A half dozen sandwiches follow a similar approach: a thematic assortment of ingredients in a brioche bun with a choice of a hamburger, shredded chicken, or a black bean patty.The Encanto combines feta with red bell peppers and spinach. The Ro Ro relies on a pesto with mozzarella, eggplant, and arugula. These sandwiches have lot going on, but for a simpler alternative, the basic pub sandwich with just pickles, lettuce, onions, and tomato will do. All of these come with a light slaw, but try the spud fingers, roasted fingerling potatoes, as a substitute sometime.
The lightest entrees on the menu are the salads, which offer the same variety as the pizzas, mac-and-cheese, and sandwiches. The MB Chop has both Mediterranean and Southwestern influences in its mix of black beans, corn, romaine, parmesan, and ranch dressing. The Red, White, & Blue and the Willo Grove both feature fruit with as much emphasis on tart flavor as sweet. For something really sugary, the half-baked chocolate cookie with ice cream is usually available.
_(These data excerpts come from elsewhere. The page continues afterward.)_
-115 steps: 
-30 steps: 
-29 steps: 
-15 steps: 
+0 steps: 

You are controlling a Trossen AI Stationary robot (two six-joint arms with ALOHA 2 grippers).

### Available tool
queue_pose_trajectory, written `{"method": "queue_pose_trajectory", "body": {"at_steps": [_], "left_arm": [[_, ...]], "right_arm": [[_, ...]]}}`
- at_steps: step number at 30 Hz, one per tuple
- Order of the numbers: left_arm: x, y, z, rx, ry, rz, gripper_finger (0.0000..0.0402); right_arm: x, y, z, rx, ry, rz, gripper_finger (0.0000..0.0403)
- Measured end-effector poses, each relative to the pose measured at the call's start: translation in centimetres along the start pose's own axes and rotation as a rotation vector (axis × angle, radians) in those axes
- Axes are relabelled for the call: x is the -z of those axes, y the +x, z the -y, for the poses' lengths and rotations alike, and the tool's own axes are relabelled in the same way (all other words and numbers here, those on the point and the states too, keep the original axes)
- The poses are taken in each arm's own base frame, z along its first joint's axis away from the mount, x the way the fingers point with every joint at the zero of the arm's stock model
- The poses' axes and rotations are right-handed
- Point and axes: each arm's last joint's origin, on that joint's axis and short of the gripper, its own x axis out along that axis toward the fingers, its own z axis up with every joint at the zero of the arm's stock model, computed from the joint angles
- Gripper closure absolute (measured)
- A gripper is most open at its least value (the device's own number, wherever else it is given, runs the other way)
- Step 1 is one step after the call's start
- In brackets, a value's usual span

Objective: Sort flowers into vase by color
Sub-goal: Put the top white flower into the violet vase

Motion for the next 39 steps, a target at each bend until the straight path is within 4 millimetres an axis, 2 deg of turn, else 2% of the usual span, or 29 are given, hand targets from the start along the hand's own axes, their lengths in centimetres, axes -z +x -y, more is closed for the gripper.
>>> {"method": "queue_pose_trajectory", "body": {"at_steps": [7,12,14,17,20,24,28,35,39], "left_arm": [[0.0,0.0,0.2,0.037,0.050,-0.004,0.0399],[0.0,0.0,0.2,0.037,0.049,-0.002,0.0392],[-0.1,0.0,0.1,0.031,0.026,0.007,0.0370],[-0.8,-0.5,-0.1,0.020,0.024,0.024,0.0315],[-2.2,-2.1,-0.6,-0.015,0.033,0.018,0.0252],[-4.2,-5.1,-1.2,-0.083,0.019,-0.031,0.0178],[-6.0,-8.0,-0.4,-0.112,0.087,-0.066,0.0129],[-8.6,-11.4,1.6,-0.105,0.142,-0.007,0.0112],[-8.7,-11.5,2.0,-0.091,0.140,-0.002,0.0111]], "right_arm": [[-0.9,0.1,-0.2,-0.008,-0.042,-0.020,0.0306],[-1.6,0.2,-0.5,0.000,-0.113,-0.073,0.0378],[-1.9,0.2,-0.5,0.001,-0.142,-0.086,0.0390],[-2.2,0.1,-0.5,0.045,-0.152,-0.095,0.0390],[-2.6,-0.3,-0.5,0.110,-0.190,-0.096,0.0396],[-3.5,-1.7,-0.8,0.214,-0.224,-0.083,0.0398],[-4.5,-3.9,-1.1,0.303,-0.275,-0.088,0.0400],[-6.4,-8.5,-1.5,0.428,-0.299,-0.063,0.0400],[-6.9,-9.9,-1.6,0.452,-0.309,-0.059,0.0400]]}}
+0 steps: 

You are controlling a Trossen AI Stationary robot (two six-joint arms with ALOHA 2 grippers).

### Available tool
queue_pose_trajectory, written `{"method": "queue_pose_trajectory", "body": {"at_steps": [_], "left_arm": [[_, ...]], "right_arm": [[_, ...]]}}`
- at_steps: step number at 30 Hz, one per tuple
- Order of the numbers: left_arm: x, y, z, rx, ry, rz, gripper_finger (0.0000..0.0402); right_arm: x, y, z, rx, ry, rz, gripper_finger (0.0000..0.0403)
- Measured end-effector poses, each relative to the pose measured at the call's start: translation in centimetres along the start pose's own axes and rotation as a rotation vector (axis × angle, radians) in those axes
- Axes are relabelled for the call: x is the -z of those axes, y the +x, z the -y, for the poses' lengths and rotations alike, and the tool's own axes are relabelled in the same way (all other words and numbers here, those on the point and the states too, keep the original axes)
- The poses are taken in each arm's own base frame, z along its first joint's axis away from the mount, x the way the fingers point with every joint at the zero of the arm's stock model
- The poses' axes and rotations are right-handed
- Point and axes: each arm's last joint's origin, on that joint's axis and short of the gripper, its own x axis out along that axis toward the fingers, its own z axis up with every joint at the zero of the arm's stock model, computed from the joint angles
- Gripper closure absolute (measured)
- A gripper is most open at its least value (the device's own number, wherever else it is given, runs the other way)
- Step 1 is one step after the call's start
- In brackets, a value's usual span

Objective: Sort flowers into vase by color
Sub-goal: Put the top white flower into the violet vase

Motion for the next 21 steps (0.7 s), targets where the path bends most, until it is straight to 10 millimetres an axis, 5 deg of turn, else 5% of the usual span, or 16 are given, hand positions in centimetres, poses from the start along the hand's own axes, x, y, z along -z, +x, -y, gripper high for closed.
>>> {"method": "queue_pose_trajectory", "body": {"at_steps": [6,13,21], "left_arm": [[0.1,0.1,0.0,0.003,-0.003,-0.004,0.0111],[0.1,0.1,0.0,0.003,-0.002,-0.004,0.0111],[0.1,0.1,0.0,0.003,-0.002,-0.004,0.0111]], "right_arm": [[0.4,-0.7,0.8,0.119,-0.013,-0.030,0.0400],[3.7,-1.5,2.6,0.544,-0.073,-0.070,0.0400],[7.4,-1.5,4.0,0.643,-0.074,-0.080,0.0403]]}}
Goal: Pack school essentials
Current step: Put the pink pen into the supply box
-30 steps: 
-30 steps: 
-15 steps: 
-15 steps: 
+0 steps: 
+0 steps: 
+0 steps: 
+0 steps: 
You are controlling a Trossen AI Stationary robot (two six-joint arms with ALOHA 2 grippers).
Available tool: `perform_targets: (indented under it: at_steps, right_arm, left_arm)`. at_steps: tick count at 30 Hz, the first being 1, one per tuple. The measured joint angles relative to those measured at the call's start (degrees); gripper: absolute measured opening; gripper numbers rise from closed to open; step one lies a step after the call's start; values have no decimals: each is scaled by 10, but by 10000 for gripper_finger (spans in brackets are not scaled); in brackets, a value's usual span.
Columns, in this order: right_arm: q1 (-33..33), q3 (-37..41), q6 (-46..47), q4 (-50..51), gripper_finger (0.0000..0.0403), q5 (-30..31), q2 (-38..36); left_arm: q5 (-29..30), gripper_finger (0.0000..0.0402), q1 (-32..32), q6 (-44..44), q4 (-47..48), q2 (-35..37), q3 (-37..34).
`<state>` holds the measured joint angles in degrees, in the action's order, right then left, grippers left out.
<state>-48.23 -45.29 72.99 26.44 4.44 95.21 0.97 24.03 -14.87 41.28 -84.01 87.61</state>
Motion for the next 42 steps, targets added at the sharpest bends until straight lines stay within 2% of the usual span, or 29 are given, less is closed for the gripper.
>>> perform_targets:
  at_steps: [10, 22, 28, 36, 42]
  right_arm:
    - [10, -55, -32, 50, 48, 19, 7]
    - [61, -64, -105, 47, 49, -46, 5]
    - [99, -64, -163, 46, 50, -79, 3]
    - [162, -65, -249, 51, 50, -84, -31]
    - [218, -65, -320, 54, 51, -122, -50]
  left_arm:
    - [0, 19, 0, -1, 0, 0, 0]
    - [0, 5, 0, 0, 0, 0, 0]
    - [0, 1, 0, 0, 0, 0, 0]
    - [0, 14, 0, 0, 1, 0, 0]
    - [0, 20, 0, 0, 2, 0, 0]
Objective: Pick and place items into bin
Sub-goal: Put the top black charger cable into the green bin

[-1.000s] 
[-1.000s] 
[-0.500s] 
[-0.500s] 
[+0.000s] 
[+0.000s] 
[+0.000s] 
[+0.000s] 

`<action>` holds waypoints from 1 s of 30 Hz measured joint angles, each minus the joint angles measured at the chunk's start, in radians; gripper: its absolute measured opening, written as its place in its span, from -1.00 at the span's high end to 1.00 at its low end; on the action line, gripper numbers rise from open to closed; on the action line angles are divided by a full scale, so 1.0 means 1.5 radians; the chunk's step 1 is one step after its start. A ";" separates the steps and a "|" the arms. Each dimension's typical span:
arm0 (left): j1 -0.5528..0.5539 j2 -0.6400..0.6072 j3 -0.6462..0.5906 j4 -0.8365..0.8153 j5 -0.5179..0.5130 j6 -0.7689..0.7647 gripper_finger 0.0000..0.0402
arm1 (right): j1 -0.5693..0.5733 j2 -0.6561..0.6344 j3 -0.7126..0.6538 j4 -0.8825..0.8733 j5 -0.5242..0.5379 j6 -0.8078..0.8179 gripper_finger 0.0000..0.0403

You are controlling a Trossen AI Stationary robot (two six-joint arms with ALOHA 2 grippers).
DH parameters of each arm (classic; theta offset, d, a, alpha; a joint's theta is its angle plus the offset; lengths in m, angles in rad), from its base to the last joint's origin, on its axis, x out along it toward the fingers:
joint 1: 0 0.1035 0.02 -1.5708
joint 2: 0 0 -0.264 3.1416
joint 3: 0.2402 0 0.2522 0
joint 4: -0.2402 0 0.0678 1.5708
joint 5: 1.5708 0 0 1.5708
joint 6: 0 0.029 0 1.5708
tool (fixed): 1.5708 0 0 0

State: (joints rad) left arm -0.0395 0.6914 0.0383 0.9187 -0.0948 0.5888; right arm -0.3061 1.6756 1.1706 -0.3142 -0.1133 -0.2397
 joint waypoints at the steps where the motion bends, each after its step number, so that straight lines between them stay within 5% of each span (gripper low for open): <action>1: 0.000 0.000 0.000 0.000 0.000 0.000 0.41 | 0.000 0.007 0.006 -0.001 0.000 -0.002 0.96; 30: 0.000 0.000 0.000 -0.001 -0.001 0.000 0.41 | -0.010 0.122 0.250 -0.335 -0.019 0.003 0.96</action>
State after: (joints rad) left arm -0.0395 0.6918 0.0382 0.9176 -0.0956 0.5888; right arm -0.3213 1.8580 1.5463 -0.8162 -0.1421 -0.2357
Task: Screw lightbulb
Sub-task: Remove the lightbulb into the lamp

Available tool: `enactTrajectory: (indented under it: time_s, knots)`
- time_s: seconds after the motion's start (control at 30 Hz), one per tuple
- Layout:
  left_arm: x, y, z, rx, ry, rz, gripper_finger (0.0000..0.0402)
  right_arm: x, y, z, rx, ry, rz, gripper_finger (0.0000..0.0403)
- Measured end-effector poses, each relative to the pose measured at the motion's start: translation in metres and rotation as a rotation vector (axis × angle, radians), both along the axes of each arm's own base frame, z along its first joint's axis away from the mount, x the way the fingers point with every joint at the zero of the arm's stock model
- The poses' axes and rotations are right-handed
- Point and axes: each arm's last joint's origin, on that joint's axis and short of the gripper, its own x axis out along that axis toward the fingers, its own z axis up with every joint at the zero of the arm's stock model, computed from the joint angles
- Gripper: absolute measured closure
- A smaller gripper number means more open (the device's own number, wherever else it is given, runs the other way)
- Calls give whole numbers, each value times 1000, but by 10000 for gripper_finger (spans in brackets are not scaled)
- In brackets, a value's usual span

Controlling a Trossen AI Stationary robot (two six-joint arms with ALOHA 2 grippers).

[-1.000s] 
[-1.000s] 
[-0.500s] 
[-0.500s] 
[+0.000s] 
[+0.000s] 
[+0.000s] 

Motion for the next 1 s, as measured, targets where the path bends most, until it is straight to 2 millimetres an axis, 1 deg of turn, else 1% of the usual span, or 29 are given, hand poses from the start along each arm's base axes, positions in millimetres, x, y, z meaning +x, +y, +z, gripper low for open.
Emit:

Other desserts have included peach bread pudding and raspberry mini-cheesecakes.
Of course, any place calling itself a pub should have a good drink selection. Draft beers include a versatile house brew that is a rebranded version of O’Dell’s 5 Barrel Pale Ale, and signature cocktails include the Pizza-Pub-Tini, a dirty martini with pepperoncini juice spicing up the vodka and pizza toppings on a skewer. Those drinks have never been served out of any food truck, adding to the value added by a fixed location. The Pizza People truck is still making the rounds, but riding the train to its companion pub is now another way to bring pizza and people together.
6/26/2015 Update: Since the publication of this review, a bike rack has been added outside the entrance to Pizza People Pub. Regrettably, the Seoul Fire pizza is no longer on the menu.